* Data provided *
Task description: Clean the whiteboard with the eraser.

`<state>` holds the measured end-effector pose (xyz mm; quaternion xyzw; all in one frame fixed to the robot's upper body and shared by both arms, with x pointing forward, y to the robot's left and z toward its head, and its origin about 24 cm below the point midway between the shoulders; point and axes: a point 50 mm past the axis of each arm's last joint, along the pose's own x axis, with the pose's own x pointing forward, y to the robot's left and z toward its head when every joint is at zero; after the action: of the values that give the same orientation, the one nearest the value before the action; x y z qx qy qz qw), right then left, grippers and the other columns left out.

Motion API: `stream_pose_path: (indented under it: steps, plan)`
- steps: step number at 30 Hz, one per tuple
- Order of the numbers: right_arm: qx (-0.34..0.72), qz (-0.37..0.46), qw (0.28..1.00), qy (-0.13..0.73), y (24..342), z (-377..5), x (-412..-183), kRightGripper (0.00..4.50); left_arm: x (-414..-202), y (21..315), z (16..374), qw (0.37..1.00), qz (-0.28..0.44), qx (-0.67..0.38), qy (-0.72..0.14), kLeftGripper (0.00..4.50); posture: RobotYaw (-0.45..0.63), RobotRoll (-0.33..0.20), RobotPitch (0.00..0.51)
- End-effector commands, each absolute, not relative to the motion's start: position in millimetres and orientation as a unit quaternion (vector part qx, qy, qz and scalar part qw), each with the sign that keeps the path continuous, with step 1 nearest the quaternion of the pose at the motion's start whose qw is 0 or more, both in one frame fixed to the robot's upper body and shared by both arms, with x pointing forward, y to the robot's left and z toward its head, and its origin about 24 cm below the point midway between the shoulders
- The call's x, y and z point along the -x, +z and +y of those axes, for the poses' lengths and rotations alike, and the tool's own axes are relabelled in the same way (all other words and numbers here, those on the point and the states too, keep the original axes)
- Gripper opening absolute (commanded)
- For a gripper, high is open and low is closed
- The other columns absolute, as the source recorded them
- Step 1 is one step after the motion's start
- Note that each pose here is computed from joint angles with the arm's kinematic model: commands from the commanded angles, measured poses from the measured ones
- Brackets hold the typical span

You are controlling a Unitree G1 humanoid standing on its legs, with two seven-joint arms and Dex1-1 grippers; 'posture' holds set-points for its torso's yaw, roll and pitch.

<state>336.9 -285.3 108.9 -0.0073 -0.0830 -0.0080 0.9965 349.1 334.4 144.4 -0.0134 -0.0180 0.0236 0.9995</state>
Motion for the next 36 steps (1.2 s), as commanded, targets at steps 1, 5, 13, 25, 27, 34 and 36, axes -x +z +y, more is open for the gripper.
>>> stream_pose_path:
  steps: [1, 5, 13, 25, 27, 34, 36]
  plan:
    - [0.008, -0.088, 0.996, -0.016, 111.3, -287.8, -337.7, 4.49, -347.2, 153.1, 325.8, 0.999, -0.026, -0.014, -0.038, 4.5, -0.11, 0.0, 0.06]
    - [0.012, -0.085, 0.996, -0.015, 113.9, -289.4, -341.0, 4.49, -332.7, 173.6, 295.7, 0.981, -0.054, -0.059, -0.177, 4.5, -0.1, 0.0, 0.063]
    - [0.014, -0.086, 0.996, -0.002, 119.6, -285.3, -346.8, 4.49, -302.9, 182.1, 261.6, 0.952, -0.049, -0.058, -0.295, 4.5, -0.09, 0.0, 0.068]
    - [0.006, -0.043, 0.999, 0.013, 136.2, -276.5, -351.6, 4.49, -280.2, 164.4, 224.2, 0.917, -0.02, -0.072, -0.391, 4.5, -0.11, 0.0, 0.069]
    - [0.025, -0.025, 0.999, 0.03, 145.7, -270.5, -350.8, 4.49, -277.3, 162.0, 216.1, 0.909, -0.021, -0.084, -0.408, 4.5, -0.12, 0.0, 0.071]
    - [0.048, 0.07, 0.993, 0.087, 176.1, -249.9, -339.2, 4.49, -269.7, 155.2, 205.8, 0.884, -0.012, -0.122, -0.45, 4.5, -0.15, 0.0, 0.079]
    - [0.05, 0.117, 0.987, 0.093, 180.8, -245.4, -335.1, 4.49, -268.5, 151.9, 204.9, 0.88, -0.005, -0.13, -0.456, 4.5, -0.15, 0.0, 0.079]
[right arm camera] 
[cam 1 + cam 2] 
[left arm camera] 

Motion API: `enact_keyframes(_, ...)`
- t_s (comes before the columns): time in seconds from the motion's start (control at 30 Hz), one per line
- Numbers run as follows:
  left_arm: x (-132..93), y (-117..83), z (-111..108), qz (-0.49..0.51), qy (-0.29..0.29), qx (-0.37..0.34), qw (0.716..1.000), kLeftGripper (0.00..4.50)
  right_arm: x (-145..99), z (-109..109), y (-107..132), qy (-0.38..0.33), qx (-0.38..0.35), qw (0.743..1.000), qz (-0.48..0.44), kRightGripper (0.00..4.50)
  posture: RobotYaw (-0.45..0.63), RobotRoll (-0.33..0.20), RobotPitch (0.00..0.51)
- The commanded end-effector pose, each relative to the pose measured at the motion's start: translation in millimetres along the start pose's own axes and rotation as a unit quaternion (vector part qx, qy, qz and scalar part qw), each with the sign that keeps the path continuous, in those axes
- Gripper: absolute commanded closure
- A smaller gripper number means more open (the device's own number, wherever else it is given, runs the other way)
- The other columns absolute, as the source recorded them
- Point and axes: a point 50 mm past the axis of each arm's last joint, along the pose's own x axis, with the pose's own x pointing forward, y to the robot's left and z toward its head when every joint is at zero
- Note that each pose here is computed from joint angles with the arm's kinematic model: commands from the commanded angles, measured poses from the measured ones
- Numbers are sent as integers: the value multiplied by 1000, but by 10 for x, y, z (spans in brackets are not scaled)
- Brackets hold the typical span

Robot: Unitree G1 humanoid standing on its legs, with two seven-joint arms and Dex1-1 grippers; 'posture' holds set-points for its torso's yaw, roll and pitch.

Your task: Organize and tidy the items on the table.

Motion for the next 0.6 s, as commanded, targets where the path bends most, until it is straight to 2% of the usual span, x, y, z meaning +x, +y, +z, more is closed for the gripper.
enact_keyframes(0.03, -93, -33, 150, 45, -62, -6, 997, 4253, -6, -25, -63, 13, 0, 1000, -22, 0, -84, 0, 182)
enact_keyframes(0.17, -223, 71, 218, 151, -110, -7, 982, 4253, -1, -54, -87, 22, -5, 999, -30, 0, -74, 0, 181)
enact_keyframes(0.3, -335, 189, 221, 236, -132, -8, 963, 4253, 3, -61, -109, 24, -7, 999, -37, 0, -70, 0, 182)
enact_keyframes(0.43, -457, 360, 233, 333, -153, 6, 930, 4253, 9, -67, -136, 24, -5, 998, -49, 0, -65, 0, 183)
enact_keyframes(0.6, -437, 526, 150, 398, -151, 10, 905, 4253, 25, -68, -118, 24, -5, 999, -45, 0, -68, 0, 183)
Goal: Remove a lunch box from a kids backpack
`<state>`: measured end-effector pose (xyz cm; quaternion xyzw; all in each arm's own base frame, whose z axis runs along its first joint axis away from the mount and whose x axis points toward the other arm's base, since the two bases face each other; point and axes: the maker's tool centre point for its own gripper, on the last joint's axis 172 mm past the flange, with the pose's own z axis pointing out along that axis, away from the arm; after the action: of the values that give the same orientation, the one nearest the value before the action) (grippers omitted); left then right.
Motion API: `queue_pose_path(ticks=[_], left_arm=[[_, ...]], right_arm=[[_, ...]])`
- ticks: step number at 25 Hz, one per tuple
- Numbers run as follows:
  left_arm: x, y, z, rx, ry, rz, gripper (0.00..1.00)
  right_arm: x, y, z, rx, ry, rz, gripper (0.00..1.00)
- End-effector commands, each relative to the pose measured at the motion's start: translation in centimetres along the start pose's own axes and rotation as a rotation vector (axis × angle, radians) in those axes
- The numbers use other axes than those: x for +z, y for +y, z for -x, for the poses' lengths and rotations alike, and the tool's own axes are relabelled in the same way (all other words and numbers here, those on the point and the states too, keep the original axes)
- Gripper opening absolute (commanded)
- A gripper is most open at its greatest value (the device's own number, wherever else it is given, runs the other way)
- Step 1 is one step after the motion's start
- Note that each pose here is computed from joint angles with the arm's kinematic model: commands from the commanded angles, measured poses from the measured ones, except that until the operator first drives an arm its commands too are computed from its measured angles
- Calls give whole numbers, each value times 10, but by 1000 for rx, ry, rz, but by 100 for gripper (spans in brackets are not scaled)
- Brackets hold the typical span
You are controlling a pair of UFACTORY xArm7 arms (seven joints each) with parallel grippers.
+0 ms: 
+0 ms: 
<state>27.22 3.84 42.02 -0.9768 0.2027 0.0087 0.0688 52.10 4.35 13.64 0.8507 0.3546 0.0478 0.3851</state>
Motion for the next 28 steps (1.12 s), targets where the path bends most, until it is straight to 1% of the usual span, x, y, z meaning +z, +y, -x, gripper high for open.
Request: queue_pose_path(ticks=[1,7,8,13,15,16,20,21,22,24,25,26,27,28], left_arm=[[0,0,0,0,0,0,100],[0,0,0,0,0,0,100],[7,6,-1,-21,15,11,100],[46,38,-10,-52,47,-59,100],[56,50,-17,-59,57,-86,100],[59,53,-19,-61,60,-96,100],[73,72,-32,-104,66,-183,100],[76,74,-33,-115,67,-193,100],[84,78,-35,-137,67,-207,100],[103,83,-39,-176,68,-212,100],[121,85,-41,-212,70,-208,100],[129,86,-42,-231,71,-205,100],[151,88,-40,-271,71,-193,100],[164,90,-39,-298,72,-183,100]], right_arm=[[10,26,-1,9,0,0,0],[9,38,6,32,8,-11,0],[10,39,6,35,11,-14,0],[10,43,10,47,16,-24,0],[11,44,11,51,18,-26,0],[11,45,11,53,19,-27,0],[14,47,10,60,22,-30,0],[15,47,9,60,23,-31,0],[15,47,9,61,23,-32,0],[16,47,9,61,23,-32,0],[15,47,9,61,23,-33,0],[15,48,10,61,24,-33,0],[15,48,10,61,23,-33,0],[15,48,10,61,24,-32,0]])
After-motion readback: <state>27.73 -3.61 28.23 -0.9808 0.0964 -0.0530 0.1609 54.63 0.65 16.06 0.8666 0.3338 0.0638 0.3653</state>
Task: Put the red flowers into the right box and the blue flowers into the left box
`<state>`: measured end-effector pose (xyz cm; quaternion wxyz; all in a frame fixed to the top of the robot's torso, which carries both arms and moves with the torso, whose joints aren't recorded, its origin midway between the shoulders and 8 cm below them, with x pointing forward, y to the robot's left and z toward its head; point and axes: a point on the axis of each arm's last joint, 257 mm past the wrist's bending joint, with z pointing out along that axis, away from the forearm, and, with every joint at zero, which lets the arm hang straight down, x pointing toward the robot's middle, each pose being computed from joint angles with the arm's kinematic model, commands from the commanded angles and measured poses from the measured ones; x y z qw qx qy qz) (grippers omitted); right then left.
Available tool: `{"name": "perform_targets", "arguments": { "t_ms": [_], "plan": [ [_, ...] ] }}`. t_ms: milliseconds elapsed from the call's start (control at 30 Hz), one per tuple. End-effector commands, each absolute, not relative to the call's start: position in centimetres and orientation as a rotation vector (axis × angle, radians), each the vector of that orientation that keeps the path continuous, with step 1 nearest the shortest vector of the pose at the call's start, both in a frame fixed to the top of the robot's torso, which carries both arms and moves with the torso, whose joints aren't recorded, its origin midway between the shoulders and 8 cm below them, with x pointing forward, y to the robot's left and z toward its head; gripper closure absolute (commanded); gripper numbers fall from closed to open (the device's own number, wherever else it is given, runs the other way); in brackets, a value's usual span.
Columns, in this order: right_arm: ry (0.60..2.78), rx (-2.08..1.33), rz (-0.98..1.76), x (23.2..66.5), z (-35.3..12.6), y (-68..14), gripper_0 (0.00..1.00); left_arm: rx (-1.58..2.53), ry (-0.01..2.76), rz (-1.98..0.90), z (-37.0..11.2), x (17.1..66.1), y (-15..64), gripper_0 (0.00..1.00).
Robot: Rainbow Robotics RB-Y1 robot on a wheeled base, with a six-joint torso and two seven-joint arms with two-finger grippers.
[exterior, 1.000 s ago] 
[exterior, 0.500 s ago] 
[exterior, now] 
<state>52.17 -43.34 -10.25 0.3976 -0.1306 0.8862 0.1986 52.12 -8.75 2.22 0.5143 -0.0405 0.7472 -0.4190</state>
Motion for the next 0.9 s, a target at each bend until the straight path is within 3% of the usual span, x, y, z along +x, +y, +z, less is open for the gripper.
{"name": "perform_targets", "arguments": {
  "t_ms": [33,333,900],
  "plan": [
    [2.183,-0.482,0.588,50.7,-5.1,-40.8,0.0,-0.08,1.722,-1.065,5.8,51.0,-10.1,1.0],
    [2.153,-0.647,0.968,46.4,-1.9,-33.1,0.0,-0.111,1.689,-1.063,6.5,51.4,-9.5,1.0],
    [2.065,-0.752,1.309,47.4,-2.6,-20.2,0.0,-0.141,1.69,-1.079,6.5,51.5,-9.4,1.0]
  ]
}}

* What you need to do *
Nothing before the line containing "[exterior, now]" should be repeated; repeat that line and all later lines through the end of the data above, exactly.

* Solution to this problem *
[exterior, now] 
<state>52.17 -43.34 -10.25 0.3976 -0.1306 0.8862 0.1986 52.12 -8.75 2.22 0.5143 -0.0405 0.7472 -0.4190</state>
Motion for the next 0.9 s, a target at each bend until the straight path is within 3% of the usual span, x, y, z along +x, +y, +z, less is open for the gripper.
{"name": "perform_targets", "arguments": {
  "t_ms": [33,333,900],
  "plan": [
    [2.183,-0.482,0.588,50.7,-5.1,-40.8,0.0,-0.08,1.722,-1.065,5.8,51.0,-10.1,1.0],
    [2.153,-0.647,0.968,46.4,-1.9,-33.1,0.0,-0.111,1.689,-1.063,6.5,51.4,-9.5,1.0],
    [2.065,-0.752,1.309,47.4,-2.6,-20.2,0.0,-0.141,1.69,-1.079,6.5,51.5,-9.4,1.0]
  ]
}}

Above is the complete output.